At one point she'll have to tell her activists that. Then, if she survives that different "conversation", she'll have to tell the rest of us why she should remain in office nonetheless.
That's when, and only when, Labour will be back in the game.
Just about my favourite political quotation comes from Ted Heath, on the day Mrs Thatcher fell. He claimed it to be an old Chinese proverb.
"If you wait long enough by the banks of the river, eventually the bodies of your enemies will float by"
Time to do a bit of waiting.
Grants cuts are an achievement of the 2011-15 period of office ....
ReplyDeleteThe 2011-2016 parliament has been dominated by austerity and indyref. It can be argued that simply stewarding Scotland through the former has been a major achievement. And the latter was, by any measure, a huge achievement. Indyref has done more for democratic engagement in politics than any initiative in my lifetime. Its positive, inspirational effect on young and creative people will be felt for decades to come.
ReplyDeleteScotland will inevitably become independent at some point, most probably by 2030. The 2014 indeyref uncorked that particular bottle, and all that the result has achieved is to prolong the waiting game. This is obvious to all but the most diehard unionists.
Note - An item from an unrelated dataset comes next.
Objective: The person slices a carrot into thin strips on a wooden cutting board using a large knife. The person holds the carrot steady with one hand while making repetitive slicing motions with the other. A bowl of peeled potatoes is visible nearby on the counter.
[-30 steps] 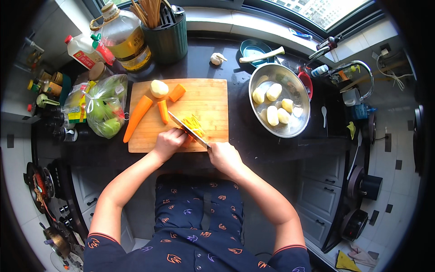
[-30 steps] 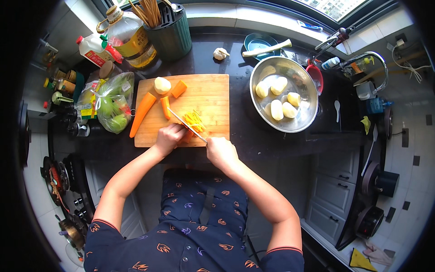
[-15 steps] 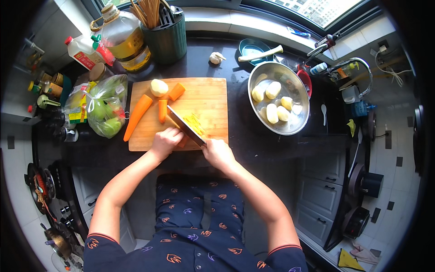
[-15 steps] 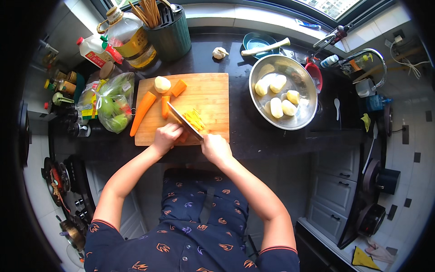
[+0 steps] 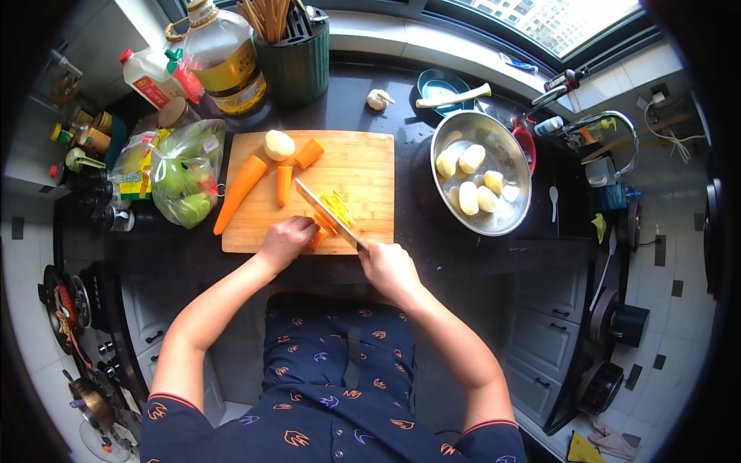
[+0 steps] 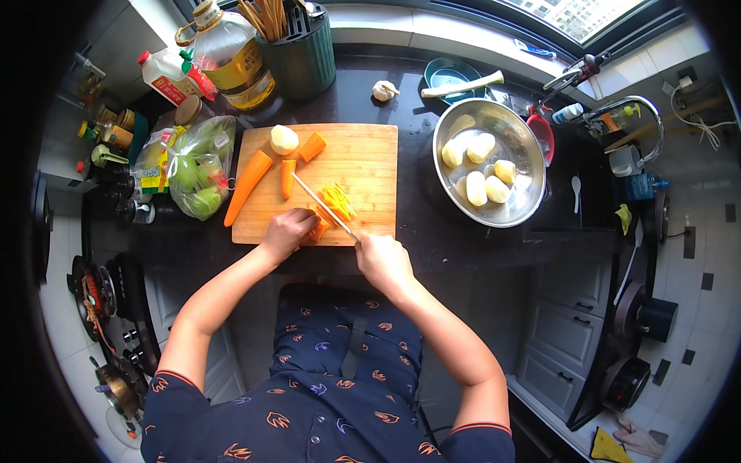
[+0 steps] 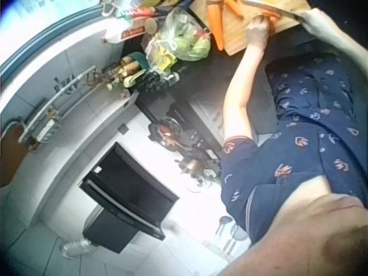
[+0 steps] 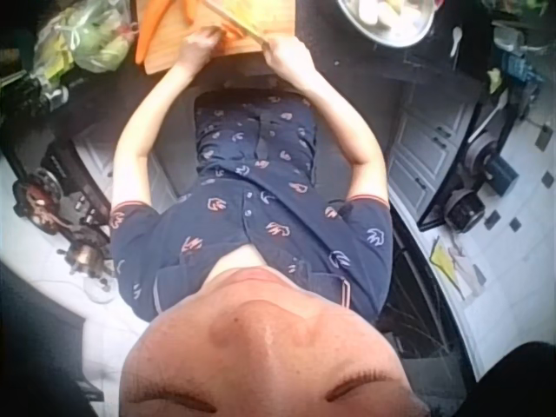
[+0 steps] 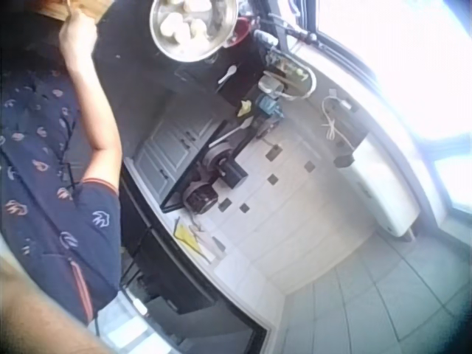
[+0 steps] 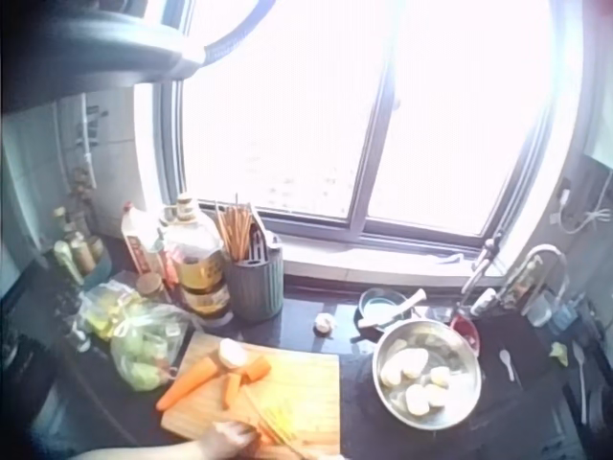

Most people I know voted yes in 2014, and this wasn't just a vote. For many of us, it was a once-and-for-all, unilateral, emotional rejection of the UK. We had barely any interest in Scottish politics before the referendum. Now we analyse and discuss it every day. Something changed irrevocably in 2014, and we all need to accept that and move on.
Incidentally, we voted yes in full recognition of the fact that we would be facing a generation of economic restructuring and ward work. Believe it or not, this was seen as an attractive scenario, when compared with the previous lazy, complacent, middle-class consensus. Working as if we were living in the early days of a better nation, and all that.
Ted Heath might have known quite a bit about floating corpses. Some controversy regarding excursions on his yacht?
ReplyDeleteYou can sit on the dock of the bay all day 'cause Labour in Scotland have been washed out with the tidal surge.